▶ **Try it**:
Go through the records and give each one again exactly, omitting the images.

=== Exercise data ===

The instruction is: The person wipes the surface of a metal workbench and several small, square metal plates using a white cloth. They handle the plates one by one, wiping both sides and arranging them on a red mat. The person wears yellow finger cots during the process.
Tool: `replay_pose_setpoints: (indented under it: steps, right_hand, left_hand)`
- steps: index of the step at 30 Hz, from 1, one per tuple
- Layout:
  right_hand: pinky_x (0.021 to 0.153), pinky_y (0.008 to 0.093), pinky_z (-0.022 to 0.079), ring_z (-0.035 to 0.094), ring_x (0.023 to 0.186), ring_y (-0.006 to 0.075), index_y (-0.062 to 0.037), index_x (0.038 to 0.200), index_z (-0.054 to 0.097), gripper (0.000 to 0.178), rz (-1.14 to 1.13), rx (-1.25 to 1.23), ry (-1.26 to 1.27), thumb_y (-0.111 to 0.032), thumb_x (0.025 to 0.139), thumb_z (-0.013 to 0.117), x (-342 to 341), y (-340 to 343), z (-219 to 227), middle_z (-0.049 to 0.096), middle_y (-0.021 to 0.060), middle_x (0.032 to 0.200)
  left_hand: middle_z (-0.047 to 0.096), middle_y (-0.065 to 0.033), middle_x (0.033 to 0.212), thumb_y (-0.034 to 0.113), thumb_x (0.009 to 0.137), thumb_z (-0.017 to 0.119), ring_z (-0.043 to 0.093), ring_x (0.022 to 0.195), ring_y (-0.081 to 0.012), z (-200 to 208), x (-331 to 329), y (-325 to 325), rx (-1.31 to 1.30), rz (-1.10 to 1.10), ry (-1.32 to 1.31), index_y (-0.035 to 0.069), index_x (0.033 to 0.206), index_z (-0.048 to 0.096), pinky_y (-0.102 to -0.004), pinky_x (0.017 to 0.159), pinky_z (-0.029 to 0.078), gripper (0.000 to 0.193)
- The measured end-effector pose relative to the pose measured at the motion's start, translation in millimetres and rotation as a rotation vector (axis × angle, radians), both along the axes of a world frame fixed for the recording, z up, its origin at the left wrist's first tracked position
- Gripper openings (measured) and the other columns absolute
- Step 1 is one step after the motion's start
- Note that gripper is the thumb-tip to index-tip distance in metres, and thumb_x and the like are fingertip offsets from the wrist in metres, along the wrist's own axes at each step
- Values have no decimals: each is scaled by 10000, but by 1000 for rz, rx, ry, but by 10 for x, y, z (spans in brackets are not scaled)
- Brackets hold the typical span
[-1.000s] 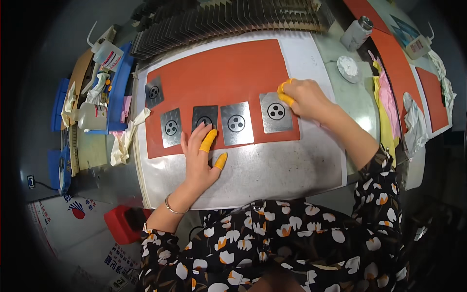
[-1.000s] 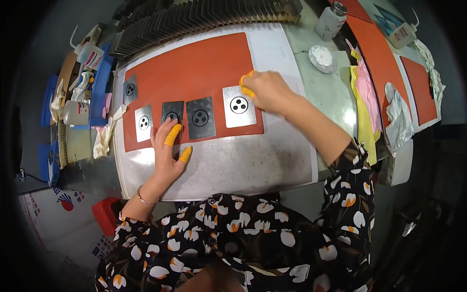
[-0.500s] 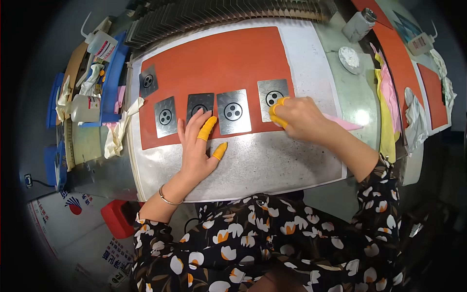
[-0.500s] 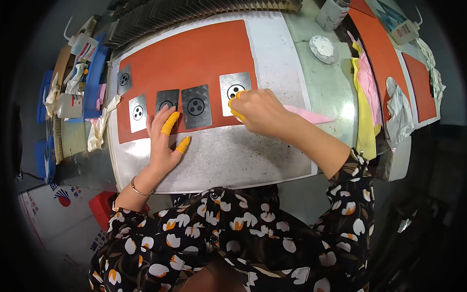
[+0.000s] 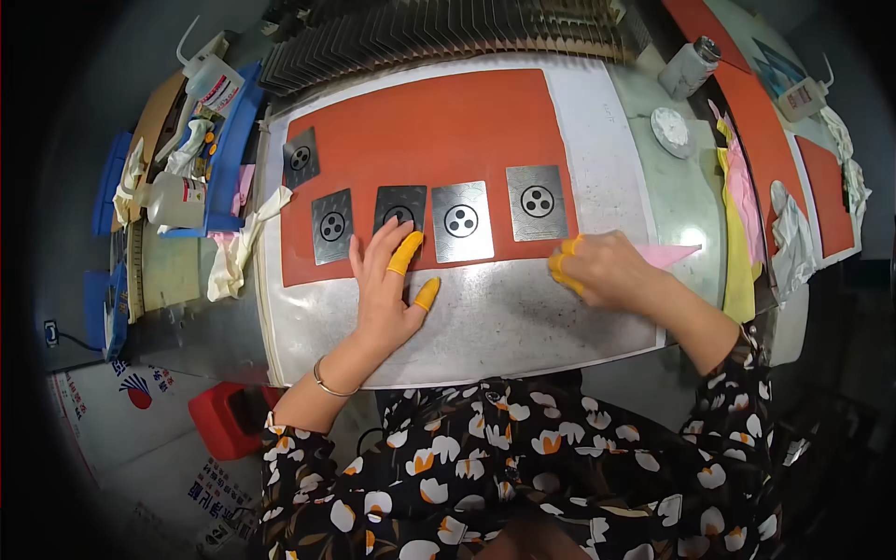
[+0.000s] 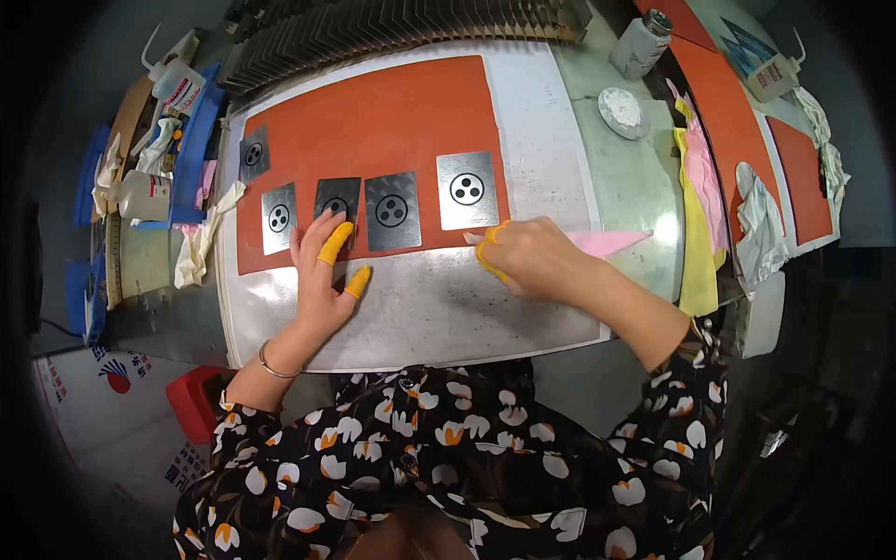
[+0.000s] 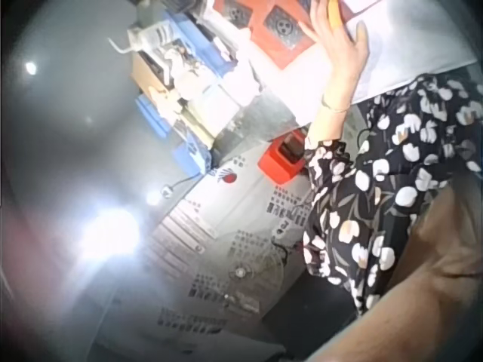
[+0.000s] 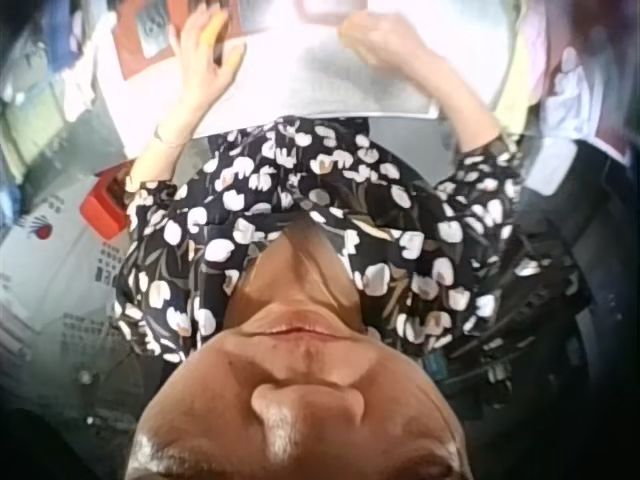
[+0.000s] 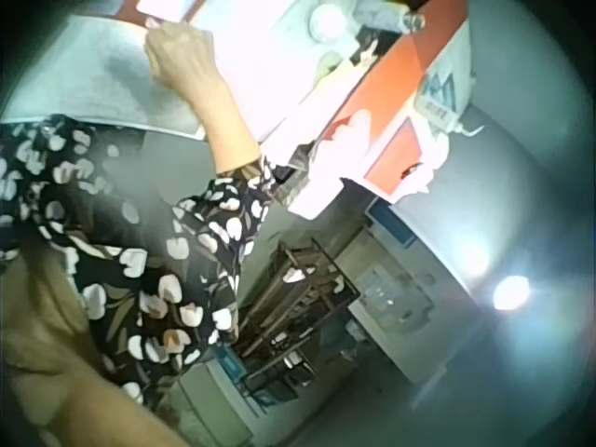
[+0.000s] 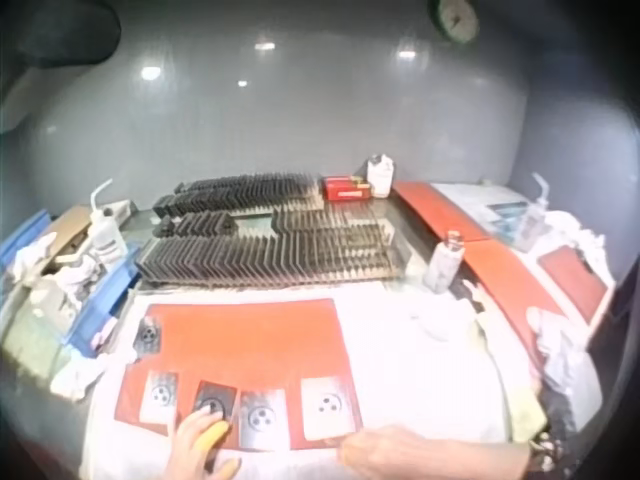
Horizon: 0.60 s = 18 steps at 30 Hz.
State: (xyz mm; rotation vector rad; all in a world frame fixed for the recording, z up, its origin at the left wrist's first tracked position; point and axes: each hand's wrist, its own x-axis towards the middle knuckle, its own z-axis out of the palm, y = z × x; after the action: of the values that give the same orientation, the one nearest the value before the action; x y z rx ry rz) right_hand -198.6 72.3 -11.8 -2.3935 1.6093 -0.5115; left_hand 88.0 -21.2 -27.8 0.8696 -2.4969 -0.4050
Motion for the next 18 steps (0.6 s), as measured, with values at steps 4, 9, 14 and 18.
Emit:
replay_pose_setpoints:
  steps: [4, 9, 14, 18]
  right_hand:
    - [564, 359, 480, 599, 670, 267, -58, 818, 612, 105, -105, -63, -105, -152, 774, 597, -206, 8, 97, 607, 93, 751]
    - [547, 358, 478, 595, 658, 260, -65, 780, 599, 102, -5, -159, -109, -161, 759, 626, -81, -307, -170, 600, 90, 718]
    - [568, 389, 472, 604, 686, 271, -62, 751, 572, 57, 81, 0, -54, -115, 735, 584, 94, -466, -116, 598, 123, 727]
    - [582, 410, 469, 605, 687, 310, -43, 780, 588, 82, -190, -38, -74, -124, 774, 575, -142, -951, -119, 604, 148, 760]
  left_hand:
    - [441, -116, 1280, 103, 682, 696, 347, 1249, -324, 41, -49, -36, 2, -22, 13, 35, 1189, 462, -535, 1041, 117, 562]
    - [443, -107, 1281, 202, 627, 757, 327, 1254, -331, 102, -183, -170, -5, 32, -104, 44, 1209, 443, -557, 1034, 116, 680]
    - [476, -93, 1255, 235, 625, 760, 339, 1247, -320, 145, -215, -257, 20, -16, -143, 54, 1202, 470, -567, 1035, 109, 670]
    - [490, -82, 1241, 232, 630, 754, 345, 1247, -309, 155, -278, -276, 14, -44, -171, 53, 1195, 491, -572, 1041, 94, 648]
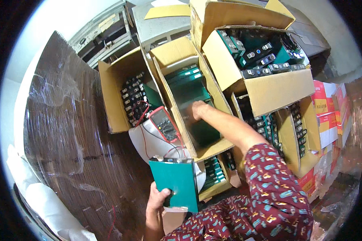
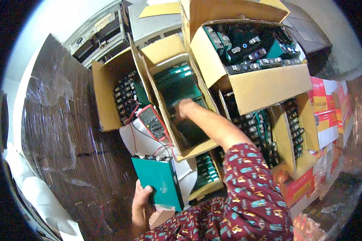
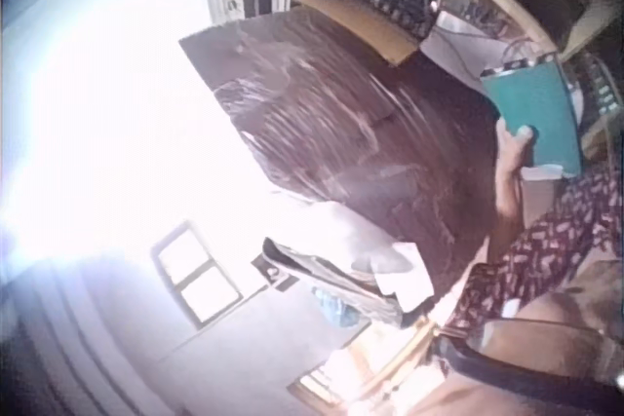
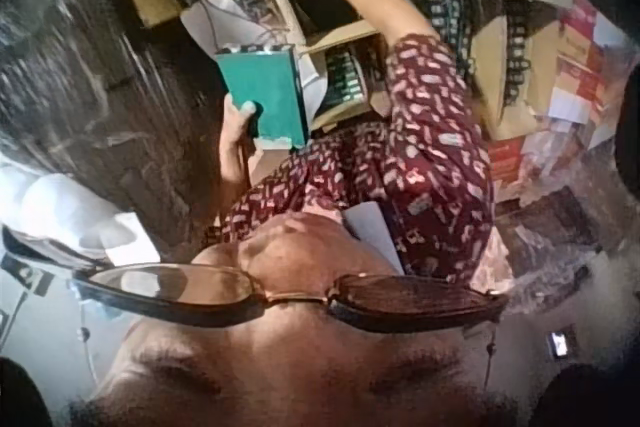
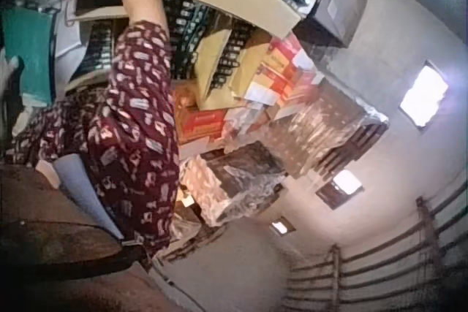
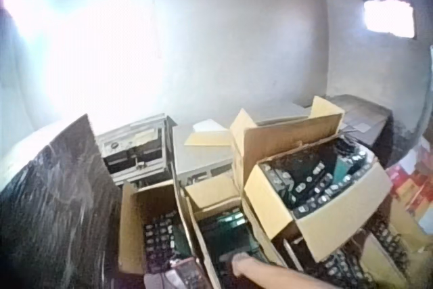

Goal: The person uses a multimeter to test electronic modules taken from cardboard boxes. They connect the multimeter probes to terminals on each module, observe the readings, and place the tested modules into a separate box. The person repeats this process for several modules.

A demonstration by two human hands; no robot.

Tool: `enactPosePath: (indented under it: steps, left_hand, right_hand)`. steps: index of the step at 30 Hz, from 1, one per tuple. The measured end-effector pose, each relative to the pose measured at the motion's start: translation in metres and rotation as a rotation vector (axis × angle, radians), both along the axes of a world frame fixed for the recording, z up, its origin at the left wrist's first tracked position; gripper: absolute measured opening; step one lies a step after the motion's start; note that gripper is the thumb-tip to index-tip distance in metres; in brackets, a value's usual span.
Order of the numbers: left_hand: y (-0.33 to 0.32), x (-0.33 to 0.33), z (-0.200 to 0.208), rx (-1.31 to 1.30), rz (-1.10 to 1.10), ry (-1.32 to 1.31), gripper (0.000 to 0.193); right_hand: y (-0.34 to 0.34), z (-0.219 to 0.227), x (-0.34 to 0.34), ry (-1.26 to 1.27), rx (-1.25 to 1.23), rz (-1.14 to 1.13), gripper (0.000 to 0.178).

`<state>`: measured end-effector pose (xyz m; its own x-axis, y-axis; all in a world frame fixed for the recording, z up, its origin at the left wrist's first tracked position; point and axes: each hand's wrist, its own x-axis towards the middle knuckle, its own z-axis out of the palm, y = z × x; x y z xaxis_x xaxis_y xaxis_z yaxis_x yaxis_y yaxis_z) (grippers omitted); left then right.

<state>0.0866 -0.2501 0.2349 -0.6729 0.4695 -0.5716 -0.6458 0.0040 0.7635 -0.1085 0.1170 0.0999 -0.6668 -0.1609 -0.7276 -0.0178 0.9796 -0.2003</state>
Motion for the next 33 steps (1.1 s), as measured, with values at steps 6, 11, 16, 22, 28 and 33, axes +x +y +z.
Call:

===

▶ **Exercise solution**:
The instruction is: The person wipes the surface of a metal workbench and several small, square metal plates using a white cloth. They handle the plates one by one, wiping both sides and arranging them on a red mat. The person wears yellow finger cots during the process.
Tool: `replay_pose_setpoints: (indented under it: steps, right_hand, left_hand)`
- steps: index of the step at 30 Hz, from 1, one per tuple
- Layout:
  right_hand: pinky_x (0.021 to 0.153), pinky_y (0.008 to 0.093), pinky_z (-0.022 to 0.079), ring_z (-0.035 to 0.094), ring_x (0.023 to 0.186), ring_y (-0.006 to 0.075), index_y (-0.062 to 0.037), index_x (0.038 to 0.200), index_z (-0.054 to 0.097), gripper (0.000 to 0.178), rz (-1.14 to 1.13), rx (-1.25 to 1.23), ry (-1.26 to 1.27), thumb_y (-0.111 to 0.032), thumb_x (0.025 to 0.139), thumb_z (-0.013 to 0.117), x (-342 to 341), y (-340 to 343), z (-219 to 227), middle_z (-0.049 to 0.096), middle_y (-0.021 to 0.060), middle_x (0.032 to 0.200)
  left_hand: middle_z (-0.047 to 0.096), middle_y (-0.065 to 0.033), middle_x (0.033 to 0.212), thumb_y (-0.034 to 0.113), thumb_x (0.009 to 0.137), thumb_z (-0.017 to 0.119), ring_z (-0.043 to 0.093), ring_x (0.022 to 0.195), ring_y (-0.081 to 0.012), z (-200 to 208), x (-331 to 329), y (-325 to 325), rx (-1.31 to 1.30), rz (-1.10 to 1.10), ry (-1.32 to 1.31), index_y (-0.035 to 0.069), index_x (0.033 to 0.206), index_z (-0.048 to 0.096), pinky_y (-0.102 to -0.004), pinky_x (0.017 to 0.159), pinky_z (-0.029 to 0.078), gripper (0.000 to 0.193)
- The measured end-effector pose relative to the pose measured at the motion's start, translation in millimetres and rotation as a rotation vector (axis × angle, radians), both along the axes of a world frame fixed for the recording, z up, its origin at the left wrist's first tracked position
- Gripper openings (measured) and the other columns absolute
- Step 1 is one step after the motion's start
- Note that gripper is the thumb-tip to index-tip distance in metres, and thumb_x and the like are fingertip offsets from the wrist in metres, along the wrist's own axes at each step
- Values have no decimals: each is scaled by 10000, but by 1000 for rz, rx, ry, but by 10 for x, y, z (spans in brackets are not scaled)
- Brackets hold the typical span
[-1.000s] 
[-1.000s] 
[-0.500s] 
[-0.500s] 
[+0.000s] 
[+0.000s] 
[+0.000s] 
[+0.000s] 
[+0.000s] 
[+0.000s] 
Horizon: 0.60 s = 18 steps at 30 Hz.
State: (xyz mm; rotation vector rad; all in a world frame fixed for the recording, z up, its origin at the left wrist's first tracked position; point and axes: each hand's wrist, its own x-axis towards the middle knuckle, its own z-axis out of the palm, y = z × x; after the action: of the values that give the same orientation, the one nearest the value before the action; x y z rx ry rz) right_hand -198.6 72.3 -11.8 -2.3935 1.6093 -0.5115; left_hand 88.0 -21.2 -27.8 0.8696 -2.4969 -0.4050
Motion for the next 18 steps (0.6 s), as measured, with values at steps 4, 9, 14 and 18.
Emit:
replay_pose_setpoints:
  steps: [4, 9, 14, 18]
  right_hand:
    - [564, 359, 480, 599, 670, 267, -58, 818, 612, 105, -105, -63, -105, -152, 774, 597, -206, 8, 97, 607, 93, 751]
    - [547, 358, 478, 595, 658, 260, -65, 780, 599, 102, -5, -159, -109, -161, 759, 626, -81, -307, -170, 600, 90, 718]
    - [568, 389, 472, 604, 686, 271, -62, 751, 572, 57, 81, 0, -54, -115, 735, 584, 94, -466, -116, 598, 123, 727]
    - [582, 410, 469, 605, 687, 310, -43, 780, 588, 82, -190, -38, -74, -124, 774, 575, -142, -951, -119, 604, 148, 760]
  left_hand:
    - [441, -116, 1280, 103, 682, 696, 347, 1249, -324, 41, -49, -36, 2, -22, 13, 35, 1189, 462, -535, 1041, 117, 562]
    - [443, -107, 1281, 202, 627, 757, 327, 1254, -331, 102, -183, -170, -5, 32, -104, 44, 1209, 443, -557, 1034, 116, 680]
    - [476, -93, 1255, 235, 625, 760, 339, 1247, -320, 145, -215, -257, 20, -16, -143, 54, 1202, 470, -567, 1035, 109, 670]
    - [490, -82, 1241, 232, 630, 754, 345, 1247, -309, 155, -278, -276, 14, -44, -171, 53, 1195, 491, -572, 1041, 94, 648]

Goal: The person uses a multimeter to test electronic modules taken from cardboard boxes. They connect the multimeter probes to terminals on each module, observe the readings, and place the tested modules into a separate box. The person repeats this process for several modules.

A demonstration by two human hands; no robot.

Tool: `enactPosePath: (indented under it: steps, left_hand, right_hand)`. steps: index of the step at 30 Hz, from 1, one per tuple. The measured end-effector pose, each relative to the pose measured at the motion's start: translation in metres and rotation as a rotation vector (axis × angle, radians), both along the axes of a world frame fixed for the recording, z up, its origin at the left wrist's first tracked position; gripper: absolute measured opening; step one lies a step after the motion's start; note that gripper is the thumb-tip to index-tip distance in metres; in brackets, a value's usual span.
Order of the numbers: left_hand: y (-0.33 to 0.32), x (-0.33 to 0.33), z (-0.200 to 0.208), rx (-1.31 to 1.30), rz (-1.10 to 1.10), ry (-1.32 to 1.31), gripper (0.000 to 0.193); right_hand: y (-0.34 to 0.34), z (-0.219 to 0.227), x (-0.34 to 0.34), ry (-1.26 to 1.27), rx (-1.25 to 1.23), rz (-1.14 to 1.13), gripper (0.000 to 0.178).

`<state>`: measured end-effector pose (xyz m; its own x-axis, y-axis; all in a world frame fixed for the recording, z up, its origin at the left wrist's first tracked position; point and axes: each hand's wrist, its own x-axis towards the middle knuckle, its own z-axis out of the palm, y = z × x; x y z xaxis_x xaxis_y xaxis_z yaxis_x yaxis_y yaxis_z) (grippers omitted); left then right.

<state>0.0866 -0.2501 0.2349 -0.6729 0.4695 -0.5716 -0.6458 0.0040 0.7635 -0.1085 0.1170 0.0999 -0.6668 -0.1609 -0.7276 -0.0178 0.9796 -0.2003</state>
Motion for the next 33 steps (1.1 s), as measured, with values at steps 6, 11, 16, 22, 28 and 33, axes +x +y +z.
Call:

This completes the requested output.